Data shown:
◆ ◆ ◆ ◆ ◆

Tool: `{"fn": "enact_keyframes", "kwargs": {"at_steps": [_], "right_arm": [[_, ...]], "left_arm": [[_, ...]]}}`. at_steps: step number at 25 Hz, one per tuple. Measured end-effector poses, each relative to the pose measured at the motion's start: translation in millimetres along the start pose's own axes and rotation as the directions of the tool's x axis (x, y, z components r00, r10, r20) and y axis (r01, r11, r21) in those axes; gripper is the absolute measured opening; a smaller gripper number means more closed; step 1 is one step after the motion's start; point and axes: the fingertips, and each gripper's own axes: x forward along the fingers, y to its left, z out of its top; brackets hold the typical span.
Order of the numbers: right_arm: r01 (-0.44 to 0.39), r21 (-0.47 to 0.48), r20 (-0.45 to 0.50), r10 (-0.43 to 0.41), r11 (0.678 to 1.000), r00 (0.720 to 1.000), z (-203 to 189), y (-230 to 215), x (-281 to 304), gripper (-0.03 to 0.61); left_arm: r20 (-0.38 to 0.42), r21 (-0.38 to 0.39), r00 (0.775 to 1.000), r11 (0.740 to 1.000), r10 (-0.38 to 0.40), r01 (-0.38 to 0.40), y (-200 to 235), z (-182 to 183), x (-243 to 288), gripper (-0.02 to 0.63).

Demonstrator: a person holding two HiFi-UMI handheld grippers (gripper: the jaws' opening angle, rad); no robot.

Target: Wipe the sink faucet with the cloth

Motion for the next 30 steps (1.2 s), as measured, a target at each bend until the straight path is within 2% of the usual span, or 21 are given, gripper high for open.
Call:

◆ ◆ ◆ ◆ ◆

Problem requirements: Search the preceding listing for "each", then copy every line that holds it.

Exercise output:
Tool: `{"fn": "enact_keyframes", "kwargs": {"at_steps": [_], "right_arm": [[_, ...]], "left_arm": [[_, ...]]}}`. at_steps: step number at 25 Hz, one per tuple. Measured end-effector poses, each relative to the pose measured at the motion's start: translation in millimetres along the start pose's own axes and rotation as the directions of the tool's x axis (x, y, z components r00, r10, r20) and y axis (r01, r11, r21) in those axes; gripper is the absolute measured opening; a smaller gripper number means more closed; step 1 is one step after the motion's start; point and axes: the fingertips, and each gripper's own axes: x forward along the fingers, y to its left, z out of its top; brackets hold the typical span.
Motion for the next 30 steps (1.2 s), as measured, a target at each bend until the straight path is within 2% of the usual span, or 21 are given, gripper high for open.

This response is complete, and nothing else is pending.